PROVIDED ENTRIES:
-- -- --

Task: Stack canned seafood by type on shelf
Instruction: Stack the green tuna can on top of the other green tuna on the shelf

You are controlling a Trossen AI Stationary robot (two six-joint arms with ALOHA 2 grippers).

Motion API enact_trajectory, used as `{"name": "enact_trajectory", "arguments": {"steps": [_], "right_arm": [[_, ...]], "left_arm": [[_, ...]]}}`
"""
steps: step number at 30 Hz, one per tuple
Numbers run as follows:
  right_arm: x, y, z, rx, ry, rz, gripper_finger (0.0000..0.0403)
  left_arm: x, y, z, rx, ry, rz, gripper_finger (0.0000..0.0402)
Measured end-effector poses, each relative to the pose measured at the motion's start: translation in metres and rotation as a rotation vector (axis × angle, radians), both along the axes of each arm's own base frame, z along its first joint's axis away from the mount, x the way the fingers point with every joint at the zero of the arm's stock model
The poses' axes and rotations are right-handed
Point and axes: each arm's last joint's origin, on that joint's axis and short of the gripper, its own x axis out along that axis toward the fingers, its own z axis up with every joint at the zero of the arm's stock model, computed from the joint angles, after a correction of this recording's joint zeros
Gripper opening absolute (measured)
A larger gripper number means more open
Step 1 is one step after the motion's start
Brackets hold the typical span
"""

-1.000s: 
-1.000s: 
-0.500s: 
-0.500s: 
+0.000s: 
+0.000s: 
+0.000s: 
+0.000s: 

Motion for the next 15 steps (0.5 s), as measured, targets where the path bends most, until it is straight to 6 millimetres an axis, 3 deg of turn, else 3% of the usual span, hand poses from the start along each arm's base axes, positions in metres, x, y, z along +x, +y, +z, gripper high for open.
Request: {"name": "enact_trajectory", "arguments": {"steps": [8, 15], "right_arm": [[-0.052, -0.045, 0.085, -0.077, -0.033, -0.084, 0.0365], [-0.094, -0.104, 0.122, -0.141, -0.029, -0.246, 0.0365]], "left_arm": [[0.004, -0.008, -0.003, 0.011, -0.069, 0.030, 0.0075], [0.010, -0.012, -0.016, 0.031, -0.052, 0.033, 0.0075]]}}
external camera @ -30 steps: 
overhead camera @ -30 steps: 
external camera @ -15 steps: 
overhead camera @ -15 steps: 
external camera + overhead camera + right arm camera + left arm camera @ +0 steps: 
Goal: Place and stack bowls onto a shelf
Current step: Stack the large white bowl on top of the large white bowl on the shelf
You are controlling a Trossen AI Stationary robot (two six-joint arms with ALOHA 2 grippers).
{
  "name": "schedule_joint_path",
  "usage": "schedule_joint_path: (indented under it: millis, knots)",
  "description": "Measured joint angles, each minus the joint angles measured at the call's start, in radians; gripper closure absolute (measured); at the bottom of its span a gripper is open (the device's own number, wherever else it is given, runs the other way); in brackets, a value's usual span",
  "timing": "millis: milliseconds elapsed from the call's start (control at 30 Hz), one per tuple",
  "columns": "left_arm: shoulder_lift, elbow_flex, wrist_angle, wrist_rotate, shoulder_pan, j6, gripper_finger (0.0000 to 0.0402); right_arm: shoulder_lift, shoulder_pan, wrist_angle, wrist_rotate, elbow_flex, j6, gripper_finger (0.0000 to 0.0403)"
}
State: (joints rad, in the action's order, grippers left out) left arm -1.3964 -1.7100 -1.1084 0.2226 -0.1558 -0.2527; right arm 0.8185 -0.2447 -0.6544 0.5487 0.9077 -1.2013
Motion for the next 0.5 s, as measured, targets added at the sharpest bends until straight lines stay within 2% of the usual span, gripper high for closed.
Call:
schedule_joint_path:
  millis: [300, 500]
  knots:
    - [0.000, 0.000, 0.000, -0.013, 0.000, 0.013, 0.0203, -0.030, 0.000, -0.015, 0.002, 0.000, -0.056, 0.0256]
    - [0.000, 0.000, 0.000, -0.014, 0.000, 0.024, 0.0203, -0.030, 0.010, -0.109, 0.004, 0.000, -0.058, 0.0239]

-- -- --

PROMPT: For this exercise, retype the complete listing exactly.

WRITTEN SOLUTION:
Task: Stack canned seafood by type on shelf
Instruction: Stack the green tuna can on top of the other green tuna on the shelf

You are controlling a Trossen AI Stationary robot (two six-joint arms with ALOHA 2 grippers).

Motion API enact_trajectory, used as `{"name": "enact_trajectory", "arguments": {"steps": [_], "right_arm": [[_, ...]], "left_arm": [[_, ...]]}}`
"""
steps: step number at 30 Hz, one per tuple
Numbers run as follows:
  right_arm: x, y, z, rx, ry, rz, gripper_finger (0.0000..0.0403)
  left_arm: x, y, z, rx, ry, rz, gripper_finger (0.0000..0.0402)
Measured end-effector poses, each relative to the pose measured at the motion's start: translation in metres and rotation as a rotation vector (axis × angle, radians), both along the axes of each arm's own base frame, z along its first joint's axis away from the mount, x the way the fingers point with every joint at the zero of the arm's stock model
The poses' axes and rotations are right-handed
Point and axes: each arm's last joint's origin, on that joint's axis and short of the gripper, its own x axis out along that axis toward the fingers, its own z axis up with every joint at the zero of the arm's stock model, computed from the joint angles, after a correction of this recording's joint zeros
Gripper opening absolute (measured)
A larger gripper number means more open
Step 1 is one step after the motion's start
Brackets hold the typical span
"""

-1.000s: 
-1.000s: 
-0.500s: 
-0.500s: 
+0.000s: 
+0.000s: 
+0.000s: 
+0.000s: 

Motion for the next 15 steps (0.5 s), as measured, targets where the path bends most, until it is straight to 6 millimetres an axis, 3 deg of turn, else 3% of the usual span, hand poses from the start along each arm's base axes, positions in metres, x, y, z along +x, +y, +z, gripper high for open.
Request: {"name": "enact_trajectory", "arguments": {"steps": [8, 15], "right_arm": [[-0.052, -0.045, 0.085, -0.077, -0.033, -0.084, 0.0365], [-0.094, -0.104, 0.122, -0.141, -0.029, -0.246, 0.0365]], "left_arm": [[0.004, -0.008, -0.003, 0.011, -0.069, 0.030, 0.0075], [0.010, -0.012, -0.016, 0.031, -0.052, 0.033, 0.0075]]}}
external camera @ -30 steps: 
overhead camera @ -30 steps: 
external camera @ -15 steps: 
overhead camera @ -15 steps: 
external camera + overhead camera + right arm camera + left arm camera @ +0 steps: 
Goal: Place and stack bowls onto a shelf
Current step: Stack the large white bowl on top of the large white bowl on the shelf
You are controlling a Trossen AI Stationary robot (two six-joint arms with ALOHA 2 grippers).
{
  "name": "schedule_joint_path",
  "usage": "schedule_joint_path: (indented under it: millis, knots)",
  "description": "Measured joint angles, each minus the joint angles measured at the call's start, in radians; gripper closure absolute (measured); at the bottom of its span a gripper is open (the device's own number, wherever else it is given, runs the other way); in brackets, a value's usual span",
  "timing": "millis: milliseconds elapsed from the call's start (control at 30 Hz), one per tuple",
  "columns": "left_arm: shoulder_lift, elbow_flex, wrist_angle, wrist_rotate, shoulder_pan, j6, gripper_finger (0.0000 to 0.0402); right_arm: shoulder_lift, shoulder_pan, wrist_angle, wrist_rotate, elbow_flex, j6, gripper_finger (0.0000 to 0.0403)"
}
State: (joints rad, in the action's order, grippers left out) left arm -1.3964 -1.7100 -1.1084 0.2226 -0.1558 -0.2527; right arm 0.8185 -0.2447 -0.6544 0.5487 0.9077 -1.2013
Motion for the next 0.5 s, as measured, targets added at the sharpest bends until straight lines stay within 2% of the usual span, gripper high for closed.
Call:
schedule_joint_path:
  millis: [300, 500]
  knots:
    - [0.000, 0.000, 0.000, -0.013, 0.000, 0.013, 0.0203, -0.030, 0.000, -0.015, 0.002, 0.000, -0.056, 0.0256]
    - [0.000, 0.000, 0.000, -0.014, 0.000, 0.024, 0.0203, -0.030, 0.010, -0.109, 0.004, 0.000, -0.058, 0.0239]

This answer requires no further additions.